Requirement: Once the pictures are removed, return each record below exactly as written.
[[ Source material, beginning ]]
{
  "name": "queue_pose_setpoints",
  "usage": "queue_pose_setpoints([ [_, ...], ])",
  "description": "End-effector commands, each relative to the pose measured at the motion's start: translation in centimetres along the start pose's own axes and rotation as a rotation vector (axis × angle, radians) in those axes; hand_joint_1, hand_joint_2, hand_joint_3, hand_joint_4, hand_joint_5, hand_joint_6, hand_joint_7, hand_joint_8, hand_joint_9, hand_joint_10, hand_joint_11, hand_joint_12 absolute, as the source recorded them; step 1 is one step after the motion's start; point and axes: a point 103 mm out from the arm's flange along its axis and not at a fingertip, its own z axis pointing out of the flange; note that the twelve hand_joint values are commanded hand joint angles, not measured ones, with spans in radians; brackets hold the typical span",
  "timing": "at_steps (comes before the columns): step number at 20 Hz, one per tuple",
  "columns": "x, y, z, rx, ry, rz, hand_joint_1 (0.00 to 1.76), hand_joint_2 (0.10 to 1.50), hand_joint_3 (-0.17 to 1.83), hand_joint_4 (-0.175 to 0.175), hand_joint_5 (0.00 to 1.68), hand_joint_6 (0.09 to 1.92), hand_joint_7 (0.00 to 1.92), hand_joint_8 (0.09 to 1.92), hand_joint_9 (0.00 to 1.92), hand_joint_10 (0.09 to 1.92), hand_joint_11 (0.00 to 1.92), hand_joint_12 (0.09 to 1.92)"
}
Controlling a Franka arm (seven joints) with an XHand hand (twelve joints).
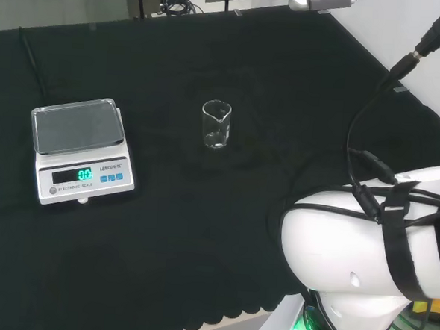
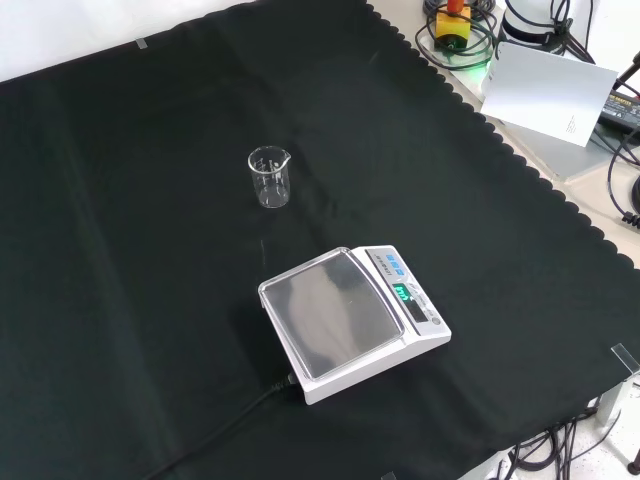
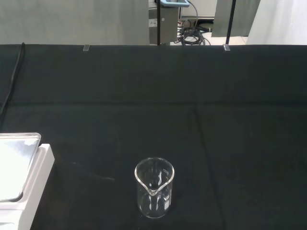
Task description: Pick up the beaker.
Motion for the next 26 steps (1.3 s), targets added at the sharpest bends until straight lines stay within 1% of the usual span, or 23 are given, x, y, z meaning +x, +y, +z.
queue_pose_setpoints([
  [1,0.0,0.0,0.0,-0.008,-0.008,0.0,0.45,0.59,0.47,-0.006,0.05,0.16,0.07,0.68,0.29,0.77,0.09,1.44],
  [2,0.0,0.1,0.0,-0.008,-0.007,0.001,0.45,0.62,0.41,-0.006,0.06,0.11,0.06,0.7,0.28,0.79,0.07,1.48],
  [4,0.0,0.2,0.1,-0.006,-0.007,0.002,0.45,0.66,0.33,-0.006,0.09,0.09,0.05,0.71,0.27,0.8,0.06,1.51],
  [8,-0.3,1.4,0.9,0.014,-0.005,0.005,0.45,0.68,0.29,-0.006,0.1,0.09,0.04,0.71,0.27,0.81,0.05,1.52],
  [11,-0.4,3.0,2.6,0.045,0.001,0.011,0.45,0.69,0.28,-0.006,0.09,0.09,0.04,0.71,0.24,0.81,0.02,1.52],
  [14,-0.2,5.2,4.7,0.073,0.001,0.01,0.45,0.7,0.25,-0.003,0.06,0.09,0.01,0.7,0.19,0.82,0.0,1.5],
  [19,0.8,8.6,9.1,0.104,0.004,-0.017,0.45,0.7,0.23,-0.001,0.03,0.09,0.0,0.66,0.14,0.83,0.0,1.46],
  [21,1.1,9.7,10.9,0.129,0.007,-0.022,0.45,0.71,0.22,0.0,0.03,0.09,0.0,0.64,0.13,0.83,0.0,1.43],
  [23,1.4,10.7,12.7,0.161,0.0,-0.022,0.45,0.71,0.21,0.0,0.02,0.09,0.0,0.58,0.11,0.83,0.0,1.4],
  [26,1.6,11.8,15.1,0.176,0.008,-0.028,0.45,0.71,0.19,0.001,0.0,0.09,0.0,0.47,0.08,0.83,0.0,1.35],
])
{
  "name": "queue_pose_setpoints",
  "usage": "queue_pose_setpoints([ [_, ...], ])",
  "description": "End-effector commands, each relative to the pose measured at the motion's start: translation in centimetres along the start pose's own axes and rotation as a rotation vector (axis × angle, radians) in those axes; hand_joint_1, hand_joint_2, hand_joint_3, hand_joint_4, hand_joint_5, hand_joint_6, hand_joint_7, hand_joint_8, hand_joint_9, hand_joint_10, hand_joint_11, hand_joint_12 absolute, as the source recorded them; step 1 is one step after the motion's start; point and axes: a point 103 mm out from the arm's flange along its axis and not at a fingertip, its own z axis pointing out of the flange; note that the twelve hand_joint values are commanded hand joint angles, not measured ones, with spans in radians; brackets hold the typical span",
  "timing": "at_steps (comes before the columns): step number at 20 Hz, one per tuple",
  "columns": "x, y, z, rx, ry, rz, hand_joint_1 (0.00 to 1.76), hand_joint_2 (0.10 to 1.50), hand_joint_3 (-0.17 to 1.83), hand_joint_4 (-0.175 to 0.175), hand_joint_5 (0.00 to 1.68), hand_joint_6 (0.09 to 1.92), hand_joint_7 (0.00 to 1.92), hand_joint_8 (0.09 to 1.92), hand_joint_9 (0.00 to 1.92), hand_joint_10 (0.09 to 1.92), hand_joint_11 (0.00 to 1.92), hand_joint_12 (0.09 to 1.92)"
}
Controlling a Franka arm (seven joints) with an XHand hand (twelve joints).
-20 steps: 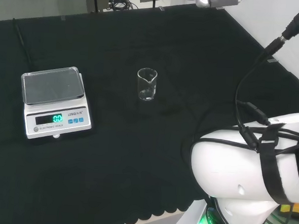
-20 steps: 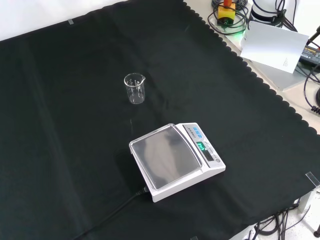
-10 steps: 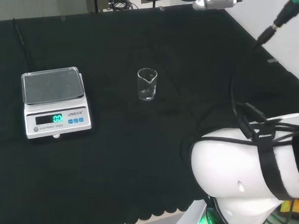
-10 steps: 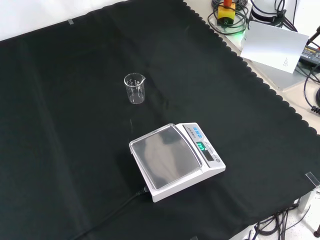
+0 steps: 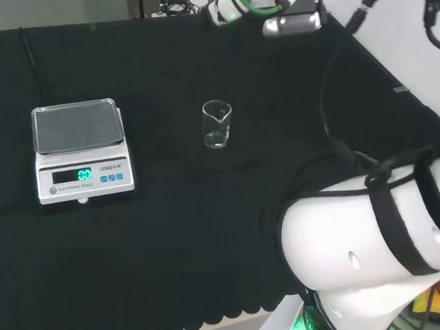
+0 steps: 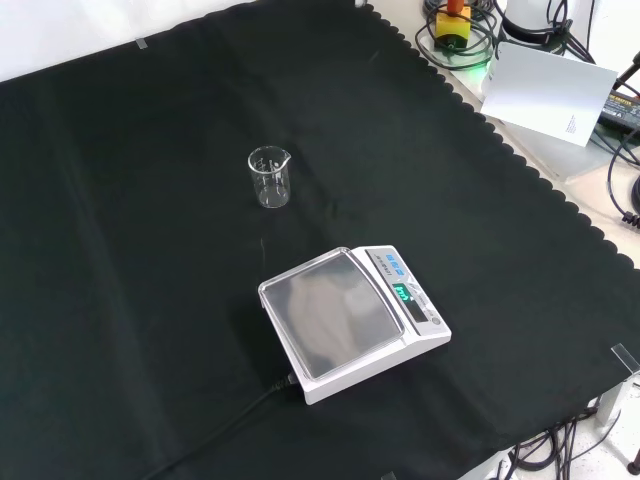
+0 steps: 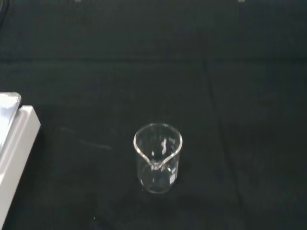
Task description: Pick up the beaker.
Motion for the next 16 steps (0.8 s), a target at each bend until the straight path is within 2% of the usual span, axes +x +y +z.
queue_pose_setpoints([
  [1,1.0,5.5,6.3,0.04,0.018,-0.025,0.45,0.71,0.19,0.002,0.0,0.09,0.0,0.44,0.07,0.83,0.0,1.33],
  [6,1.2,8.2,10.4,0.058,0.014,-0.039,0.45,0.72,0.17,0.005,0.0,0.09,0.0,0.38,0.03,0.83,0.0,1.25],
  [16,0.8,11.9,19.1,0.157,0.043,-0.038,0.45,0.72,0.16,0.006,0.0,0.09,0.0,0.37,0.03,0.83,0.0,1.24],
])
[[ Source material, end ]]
Task output:
{
  "name": "queue_pose_setpoints",
  "usage": "queue_pose_setpoints([ [_, ...], ])",
  "description": "End-effector commands, each relative to the pose measured at the motion's start: translation in centimetres along the start pose's own axes and rotation as a rotation vector (axis × angle, radians) in those axes; hand_joint_1, hand_joint_2, hand_joint_3, hand_joint_4, hand_joint_5, hand_joint_6, hand_joint_7, hand_joint_8, hand_joint_9, hand_joint_10, hand_joint_11, hand_joint_12 absolute, as the source recorded them; step 1 is one step after the motion's start; point and axes: a point 103 mm out from the arm's flange along its axis and not at a fingertip, its own z axis pointing out of the flange; note that the twelve hand_joint values are commanded hand joint angles, not measured ones, with spans in radians; brackets hold the typical span",
  "timing": "at_steps (comes before the columns): step number at 20 Hz, one per tuple",
  "columns": "x, y, z, rx, ry, rz, hand_joint_1 (0.00 to 1.76), hand_joint_2 (0.10 to 1.50), hand_joint_3 (-0.17 to 1.83), hand_joint_4 (-0.175 to 0.175), hand_joint_5 (0.00 to 1.68), hand_joint_6 (0.09 to 1.92), hand_joint_7 (0.00 to 1.92), hand_joint_8 (0.09 to 1.92), hand_joint_9 (0.00 to 1.92), hand_joint_10 (0.09 to 1.92), hand_joint_11 (0.00 to 1.92), hand_joint_12 (0.09 to 1.92)"
}
Controlling a Franka arm (seven joints) with an XHand hand (twelve joints).
Task description: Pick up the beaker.
Motion for the next 26 steps (1.3 s), targets added at the sharpest bends until straight lines stay within 1% of the usual span, or 23 are given, x, y, z meaning +x, +y, +z.
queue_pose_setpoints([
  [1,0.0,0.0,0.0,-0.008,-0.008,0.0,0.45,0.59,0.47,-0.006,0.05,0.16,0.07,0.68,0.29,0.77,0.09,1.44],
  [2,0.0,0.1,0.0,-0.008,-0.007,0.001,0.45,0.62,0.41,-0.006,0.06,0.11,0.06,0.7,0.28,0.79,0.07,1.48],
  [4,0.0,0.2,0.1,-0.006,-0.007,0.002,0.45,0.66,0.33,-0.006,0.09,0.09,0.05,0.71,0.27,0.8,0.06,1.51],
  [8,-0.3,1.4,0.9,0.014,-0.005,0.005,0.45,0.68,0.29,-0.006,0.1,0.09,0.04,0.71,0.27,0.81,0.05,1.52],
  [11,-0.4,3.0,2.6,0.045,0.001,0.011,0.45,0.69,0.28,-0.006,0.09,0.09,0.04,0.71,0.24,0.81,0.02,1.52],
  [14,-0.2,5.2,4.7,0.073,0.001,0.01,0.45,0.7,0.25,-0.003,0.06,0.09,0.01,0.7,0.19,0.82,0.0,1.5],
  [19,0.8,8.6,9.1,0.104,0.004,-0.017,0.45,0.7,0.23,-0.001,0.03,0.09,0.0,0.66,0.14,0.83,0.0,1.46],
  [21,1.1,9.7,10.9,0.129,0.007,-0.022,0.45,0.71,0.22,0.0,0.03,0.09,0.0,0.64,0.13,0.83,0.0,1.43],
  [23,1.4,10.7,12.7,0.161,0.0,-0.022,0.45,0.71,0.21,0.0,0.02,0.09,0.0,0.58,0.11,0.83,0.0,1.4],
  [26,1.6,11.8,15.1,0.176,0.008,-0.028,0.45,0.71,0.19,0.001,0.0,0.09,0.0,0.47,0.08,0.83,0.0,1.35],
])
{
  "name": "queue_pose_setpoints",
  "usage": "queue_pose_setpoints([ [_, ...], ])",
  "description": "End-effector commands, each relative to the pose measured at the motion's start: translation in centimetres along the start pose's own axes and rotation as a rotation vector (axis × angle, radians) in those axes; hand_joint_1, hand_joint_2, hand_joint_3, hand_joint_4, hand_joint_5, hand_joint_6, hand_joint_7, hand_joint_8, hand_joint_9, hand_joint_10, hand_joint_11, hand_joint_12 absolute, as the source recorded them; step 1 is one step after the motion's start; point and axes: a point 103 mm out from the arm's flange along its axis and not at a fingertip, its own z axis pointing out of the flange; note that the twelve hand_joint values are commanded hand joint angles, not measured ones, with spans in radians; brackets hold the typical span",
  "timing": "at_steps (comes before the columns): step number at 20 Hz, one per tuple",
  "columns": "x, y, z, rx, ry, rz, hand_joint_1 (0.00 to 1.76), hand_joint_2 (0.10 to 1.50), hand_joint_3 (-0.17 to 1.83), hand_joint_4 (-0.175 to 0.175), hand_joint_5 (0.00 to 1.68), hand_joint_6 (0.09 to 1.92), hand_joint_7 (0.00 to 1.92), hand_joint_8 (0.09 to 1.92), hand_joint_9 (0.00 to 1.92), hand_joint_10 (0.09 to 1.92), hand_joint_11 (0.00 to 1.92), hand_joint_12 (0.09 to 1.92)"
}
Controlling a Franka arm (seven joints) with an XHand hand (twelve joints).
-20 steps: 
-20 steps: 
-10 steps: 
-10 steps: 
+0 steps: 
+0 steps: 
+0 steps: 
Task description: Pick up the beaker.
Motion for the next 16 steps (0.8 s), a target at each bend until the straight path is within 2% of the usual span, axes +x +y +z.
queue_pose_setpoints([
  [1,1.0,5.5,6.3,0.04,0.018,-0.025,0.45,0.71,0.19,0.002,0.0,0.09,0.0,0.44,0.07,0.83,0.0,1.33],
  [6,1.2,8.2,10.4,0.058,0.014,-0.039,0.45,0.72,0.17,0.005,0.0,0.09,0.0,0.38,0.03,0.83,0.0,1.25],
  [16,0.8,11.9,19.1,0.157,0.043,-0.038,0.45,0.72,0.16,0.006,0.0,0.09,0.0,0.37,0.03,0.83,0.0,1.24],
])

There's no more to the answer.